The Absolute Basics

 

I was surprised by the number of people last month who were having trouble with the first step of writing—writing the whole story.

So you’re getting the Kindergarten level talk, in the hopes that you can spot where the problem lies.

So . . . at its simplest, what is a story, after all?

A story requires:
• One or more characters
• A problem that matters to them
• How they solve the problem
• What they are like after having solved the problem

That’s it.

Oh sure, depending on the length and complexity of the work there will be several attempts and failures, before they grit their teeth and give it their all. But let’s start with the absolute basics. Take out that story you’re having problems with, and let’s have a look.

Who’s the Main Character? Not necessarily the only POV character or even the only Protagonist POV character. But who is doing the heavy lifting in your story? Don’t lose track of that.

What is the problem? Why does it matter to the MC? It doesn’t? Well there’s a point you need to address. Sometimes the first problem is the tip of an iceberg, but make it matter TO THE GUY WHO IS GOING TO RISK ALL FOR IT! Do you just need to show the character’s motivation, or are you using the wrong character as your Main Guy Gal Person Sapient Being?

How is the MC going to solve the problem? Does he need to acquire knowledge, skills, equipment, clues? Does he need advice? Does he need helpers? Does he need to study the problem and understand it better before he can solve it? All these things are interesting adventures and the meat of the story. If you’re writing a Mystery, your detective has to go around asking questions, interviewing people, getting beaten up, following red herrings . . . A Fantasy? Must find magical items, companions, steeds, sword fighting lessons, whatever.

Make your character do some work! You can put in a whole lot of world building while getting your hero ready to go. Get some try/fail sequences in there. Nothing like failure to make the MC realizes he needs [fill in the blank].

Think of several ways a sensible person (or hysterical, if that’s what the MC is) would try to deal with the problem. Then have him try one and fail. Get more stuff/training, try the next way, and fail. And the next.

Don’t make winning easy. Make him or her have a desperate dark moment, an emotional crisis, followed by renewed determination to win/solve/escape or whatever. Maybe a whole new strategy is needed?

And then go out there and do it.

And then, after the Big Win, show the character more mature, better skilled, filthy rich, more confident . . . or just going back home. A story has to have an ending. It has to have a conclusion.

That ending is an important part of the writing process.

Figure out what it is going to be. This will give you something to aim at, while you write.
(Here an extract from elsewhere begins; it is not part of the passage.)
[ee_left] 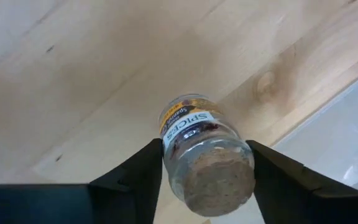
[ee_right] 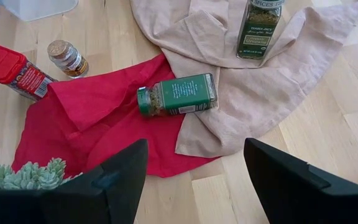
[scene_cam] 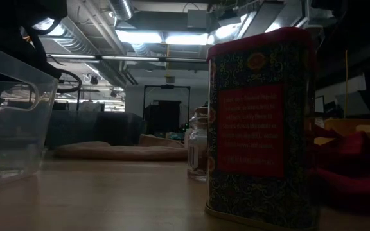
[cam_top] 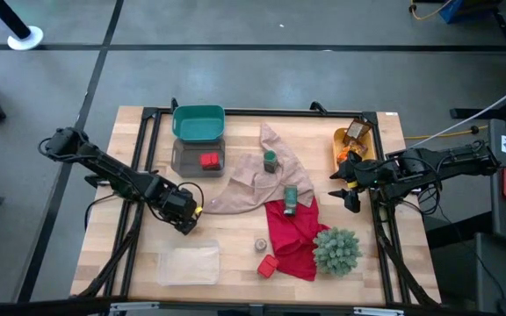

You may decide later that it’s unrealistic, and change it.

No problem.

But if you don’t have a clue, not even “Frodo drops the ring in the ocean, then goes home and lives happily ever after” you are going to have trouble aiming your story. When you decide, “Wait, the ocean won’t work . . . umm . . . oooo! Let’s melt it in a volcano! And it has to be *the* volcano deep in enemy territory!” you’ve at least already got him on the road and collecting companions, weapons, experiences, and magic dodads. You’ve described the world, the people, established the personalities of his companions . . . you just have to get off the river and hike for the volcano.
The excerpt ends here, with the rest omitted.